[Start of Attachment]

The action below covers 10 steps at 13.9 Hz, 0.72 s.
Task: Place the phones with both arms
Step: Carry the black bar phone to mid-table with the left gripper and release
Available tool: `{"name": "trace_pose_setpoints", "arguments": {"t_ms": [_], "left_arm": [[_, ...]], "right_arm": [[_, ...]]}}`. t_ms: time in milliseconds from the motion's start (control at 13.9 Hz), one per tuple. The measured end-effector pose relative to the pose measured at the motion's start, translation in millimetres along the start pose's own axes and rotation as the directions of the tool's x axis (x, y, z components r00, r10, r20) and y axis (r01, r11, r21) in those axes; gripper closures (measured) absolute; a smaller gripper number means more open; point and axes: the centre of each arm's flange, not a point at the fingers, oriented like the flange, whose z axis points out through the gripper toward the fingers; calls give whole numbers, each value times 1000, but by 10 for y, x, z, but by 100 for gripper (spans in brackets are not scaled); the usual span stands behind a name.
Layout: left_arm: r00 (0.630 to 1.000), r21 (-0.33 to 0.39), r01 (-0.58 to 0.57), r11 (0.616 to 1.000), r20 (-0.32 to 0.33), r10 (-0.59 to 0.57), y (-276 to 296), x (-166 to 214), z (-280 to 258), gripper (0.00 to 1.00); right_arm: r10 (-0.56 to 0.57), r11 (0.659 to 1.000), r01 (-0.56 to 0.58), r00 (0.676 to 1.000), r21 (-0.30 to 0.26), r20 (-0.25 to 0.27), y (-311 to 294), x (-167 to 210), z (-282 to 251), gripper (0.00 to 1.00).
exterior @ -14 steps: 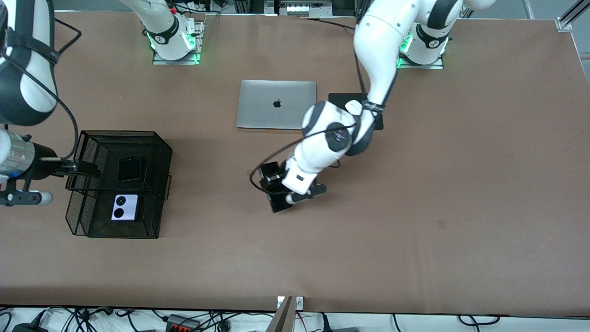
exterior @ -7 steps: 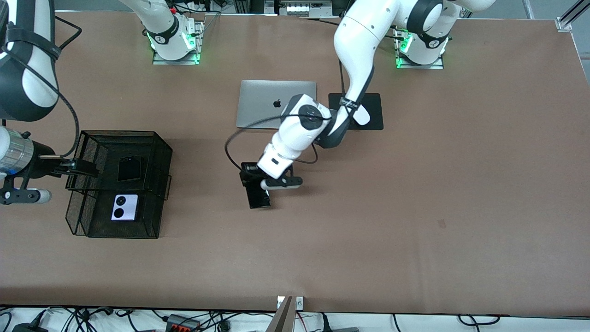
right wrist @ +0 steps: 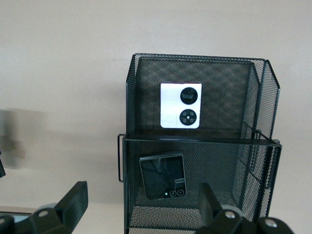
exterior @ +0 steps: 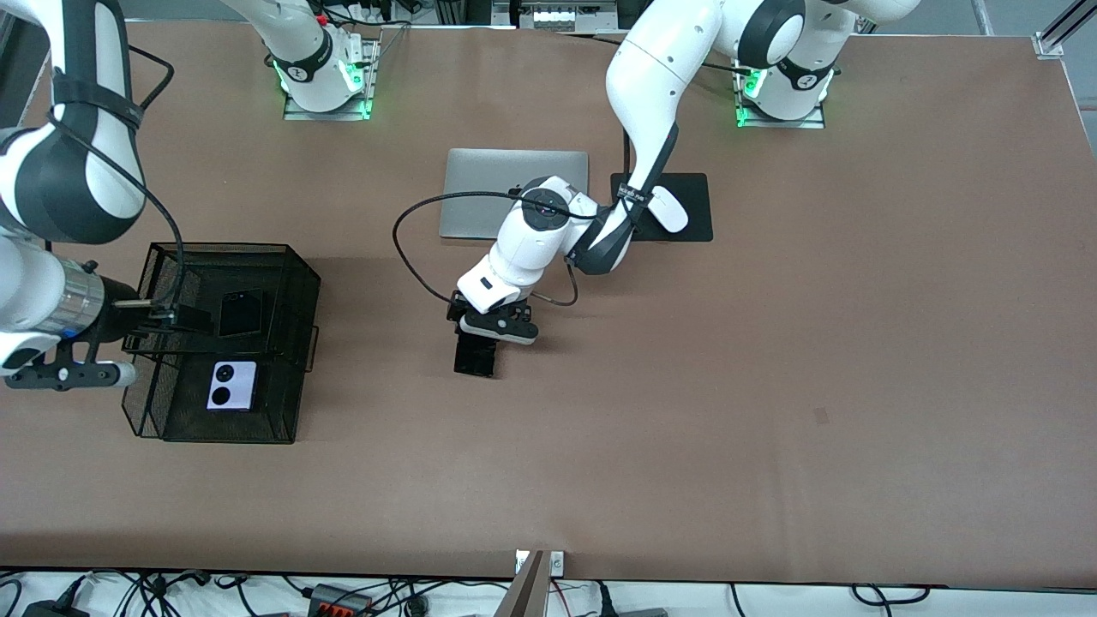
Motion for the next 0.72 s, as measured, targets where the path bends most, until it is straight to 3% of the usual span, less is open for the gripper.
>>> {"name": "trace_pose_setpoints", "arguments": {"t_ms": [215,430,717], "left_arm": [[1000,-1,-7,1000,1,7,34,-35,7,21],[1000,-5,-8,1000,-7,8,50,-8,-21,0],[1000,-4,2,1000,-26,-2,-20,112,-71,0]], "right_arm": [[-6,1000,6,1000,2,-29,-43,36,-16,0],[-24,1000,24,998,2,-53,-172,76,-4,0],[-90,996,90,995,-7,-30,-666,143,284,0]]}}
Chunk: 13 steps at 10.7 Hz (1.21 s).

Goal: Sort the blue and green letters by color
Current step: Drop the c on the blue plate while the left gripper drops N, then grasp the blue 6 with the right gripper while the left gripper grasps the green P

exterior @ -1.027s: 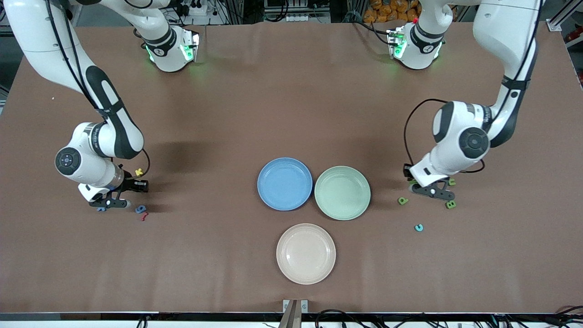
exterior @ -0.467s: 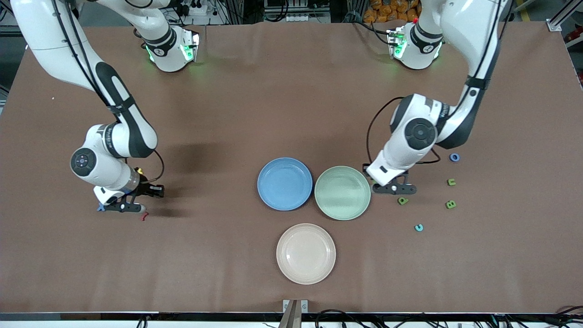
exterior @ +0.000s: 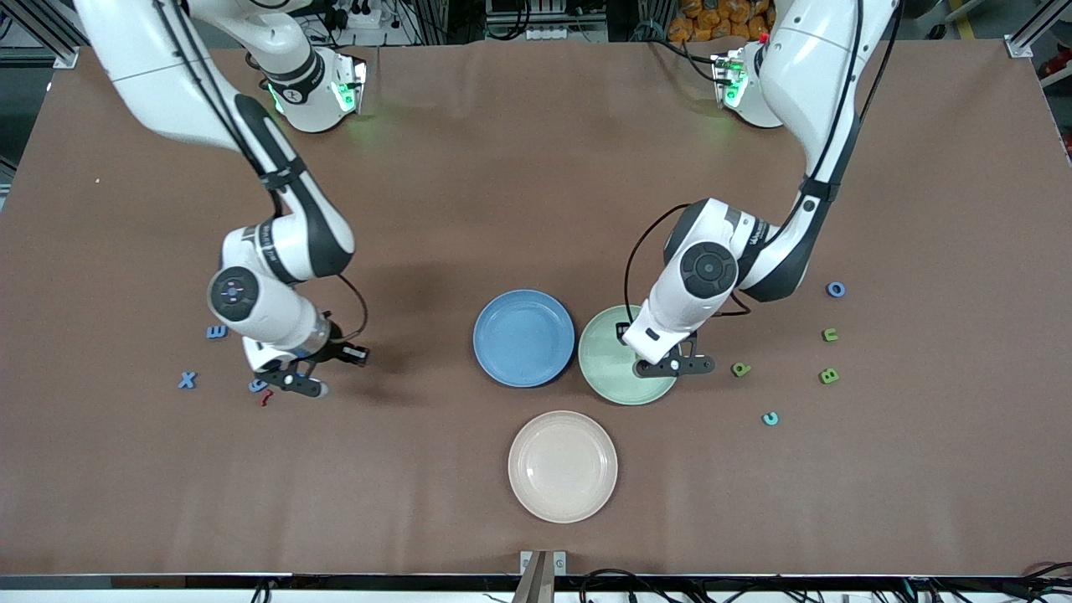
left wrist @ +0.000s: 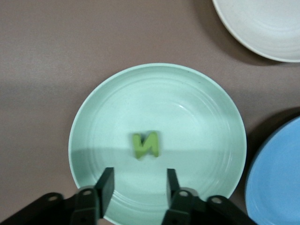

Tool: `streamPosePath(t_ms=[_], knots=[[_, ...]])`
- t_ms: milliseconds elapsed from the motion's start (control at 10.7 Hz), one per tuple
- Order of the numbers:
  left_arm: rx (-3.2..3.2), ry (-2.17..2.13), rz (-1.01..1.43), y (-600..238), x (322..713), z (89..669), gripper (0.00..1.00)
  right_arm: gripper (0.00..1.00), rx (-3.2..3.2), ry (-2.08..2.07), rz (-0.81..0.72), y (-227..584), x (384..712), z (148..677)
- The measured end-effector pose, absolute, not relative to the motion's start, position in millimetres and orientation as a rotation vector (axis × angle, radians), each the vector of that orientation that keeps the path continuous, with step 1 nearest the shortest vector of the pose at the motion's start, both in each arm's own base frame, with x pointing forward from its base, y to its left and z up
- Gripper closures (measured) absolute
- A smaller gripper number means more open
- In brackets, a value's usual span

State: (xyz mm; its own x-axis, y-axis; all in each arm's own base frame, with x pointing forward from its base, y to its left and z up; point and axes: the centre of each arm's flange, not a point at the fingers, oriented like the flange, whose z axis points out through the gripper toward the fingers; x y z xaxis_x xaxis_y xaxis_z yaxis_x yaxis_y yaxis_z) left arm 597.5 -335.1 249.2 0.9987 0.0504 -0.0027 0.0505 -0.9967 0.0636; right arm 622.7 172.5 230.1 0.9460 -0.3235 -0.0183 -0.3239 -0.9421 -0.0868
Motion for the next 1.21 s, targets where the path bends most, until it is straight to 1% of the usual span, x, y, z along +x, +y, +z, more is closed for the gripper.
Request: streamPosePath(t_ms=[374,654,841,934,1121,1214], knots=[[3.086,0.096,0.001,-320.5,611.5,256.3,0.01,0.65,-2.804,0.879,0.101,285.6,617.4,254.0],[3.117,-0.065,-0.058,-258.8,630.7,275.5,0.0,0.65,-2.686,1.127,0.149,366.5,601.2,251.6],[3.108,-0.24,-0.068,-210.1,642.1,280.2,0.0,0.57,-2.639,1.166,0.133,406.4,590.4,245.6],[3.099,-0.328,-0.083,-188.8,644.7,275.9,0.0,0.53,-2.624,1.164,0.117,413.3,589.0,242.3],[3.087,-0.411,-0.123,-152.2,646.1,263.8,0.0,0.28,-2.626,1.167,0.097,406.5,594.7,237.5],[3.084,-0.417,-0.142,-142.7,645.0,257.3,0.0,0.14,-2.663,1.121,0.062,395.8,601.7,237.3]])
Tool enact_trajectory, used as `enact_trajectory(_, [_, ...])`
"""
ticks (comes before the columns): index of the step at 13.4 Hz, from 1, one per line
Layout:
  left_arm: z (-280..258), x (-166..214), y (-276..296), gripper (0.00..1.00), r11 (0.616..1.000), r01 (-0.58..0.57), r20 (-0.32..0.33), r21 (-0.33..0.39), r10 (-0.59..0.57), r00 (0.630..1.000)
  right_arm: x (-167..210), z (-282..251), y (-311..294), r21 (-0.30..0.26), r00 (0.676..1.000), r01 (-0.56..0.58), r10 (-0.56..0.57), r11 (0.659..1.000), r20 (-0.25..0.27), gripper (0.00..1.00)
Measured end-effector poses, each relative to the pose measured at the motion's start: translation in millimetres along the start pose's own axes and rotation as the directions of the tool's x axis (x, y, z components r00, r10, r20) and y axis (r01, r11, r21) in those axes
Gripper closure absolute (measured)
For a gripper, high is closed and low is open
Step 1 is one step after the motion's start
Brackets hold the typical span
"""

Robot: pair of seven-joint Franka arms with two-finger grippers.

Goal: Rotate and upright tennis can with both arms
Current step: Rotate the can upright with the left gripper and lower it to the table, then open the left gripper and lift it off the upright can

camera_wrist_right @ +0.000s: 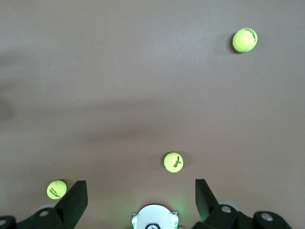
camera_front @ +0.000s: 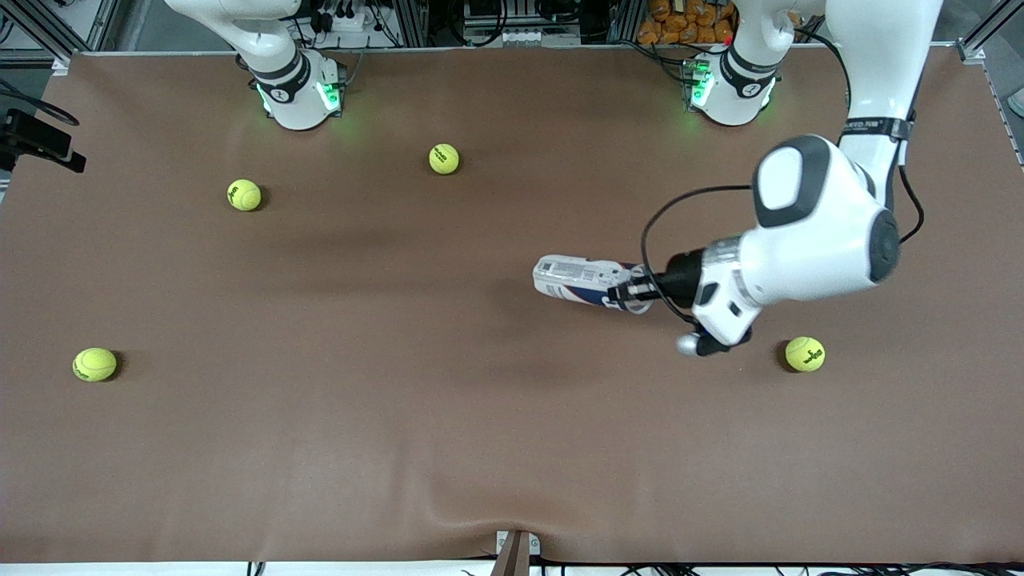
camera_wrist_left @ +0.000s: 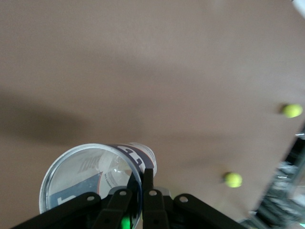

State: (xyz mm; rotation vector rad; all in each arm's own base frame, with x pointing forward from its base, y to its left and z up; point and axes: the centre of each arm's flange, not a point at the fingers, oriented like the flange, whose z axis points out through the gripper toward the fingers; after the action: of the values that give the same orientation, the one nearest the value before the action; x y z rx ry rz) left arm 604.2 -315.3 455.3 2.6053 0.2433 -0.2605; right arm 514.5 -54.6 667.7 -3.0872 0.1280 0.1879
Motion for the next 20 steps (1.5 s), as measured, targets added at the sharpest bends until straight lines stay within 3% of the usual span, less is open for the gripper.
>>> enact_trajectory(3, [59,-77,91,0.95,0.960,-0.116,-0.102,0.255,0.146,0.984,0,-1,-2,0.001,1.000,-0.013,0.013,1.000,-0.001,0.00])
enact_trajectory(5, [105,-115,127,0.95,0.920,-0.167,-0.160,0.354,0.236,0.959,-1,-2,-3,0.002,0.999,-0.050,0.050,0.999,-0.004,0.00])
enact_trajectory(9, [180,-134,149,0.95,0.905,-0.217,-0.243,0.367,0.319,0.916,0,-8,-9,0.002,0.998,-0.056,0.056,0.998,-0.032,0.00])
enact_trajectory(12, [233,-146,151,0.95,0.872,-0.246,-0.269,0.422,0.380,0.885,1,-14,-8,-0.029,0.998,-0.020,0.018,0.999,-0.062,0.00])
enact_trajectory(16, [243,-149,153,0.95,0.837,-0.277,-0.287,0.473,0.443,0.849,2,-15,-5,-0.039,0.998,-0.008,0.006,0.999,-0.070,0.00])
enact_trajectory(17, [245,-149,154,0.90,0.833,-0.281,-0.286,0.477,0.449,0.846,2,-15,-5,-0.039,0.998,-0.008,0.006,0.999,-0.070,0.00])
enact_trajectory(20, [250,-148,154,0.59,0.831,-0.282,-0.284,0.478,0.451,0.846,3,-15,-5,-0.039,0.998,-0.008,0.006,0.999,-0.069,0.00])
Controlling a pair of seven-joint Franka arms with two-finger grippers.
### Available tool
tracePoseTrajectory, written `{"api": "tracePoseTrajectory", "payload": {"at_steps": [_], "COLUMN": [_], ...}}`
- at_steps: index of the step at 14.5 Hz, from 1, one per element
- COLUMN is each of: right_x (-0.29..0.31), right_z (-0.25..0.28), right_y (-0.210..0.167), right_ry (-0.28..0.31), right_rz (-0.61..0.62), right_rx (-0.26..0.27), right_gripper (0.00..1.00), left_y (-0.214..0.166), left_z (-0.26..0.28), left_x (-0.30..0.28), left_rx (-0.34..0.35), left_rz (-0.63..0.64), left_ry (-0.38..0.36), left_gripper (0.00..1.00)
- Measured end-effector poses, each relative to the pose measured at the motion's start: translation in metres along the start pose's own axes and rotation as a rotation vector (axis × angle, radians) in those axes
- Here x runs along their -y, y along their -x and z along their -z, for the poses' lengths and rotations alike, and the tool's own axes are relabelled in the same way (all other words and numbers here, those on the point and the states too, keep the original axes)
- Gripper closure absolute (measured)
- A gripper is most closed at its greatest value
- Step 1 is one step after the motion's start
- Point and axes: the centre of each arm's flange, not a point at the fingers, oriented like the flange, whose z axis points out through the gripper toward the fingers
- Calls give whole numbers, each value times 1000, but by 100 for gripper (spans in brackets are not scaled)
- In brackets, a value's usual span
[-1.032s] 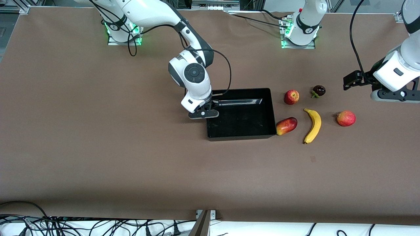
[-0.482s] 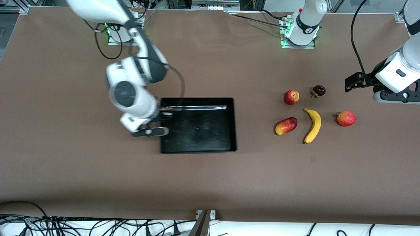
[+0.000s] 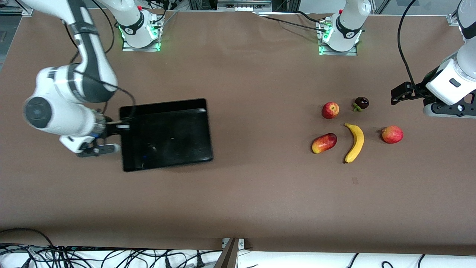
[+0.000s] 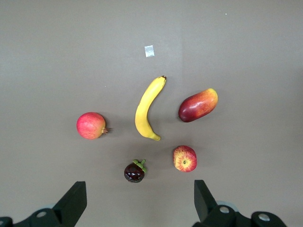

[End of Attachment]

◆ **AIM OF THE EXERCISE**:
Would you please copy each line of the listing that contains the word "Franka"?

◆ **RESPONSE AREA**:
Robot: pair of seven-joint Franka arms with two-finger grippers.
Controlling a pair of seven-joint Franka arms with two-finger grippers.

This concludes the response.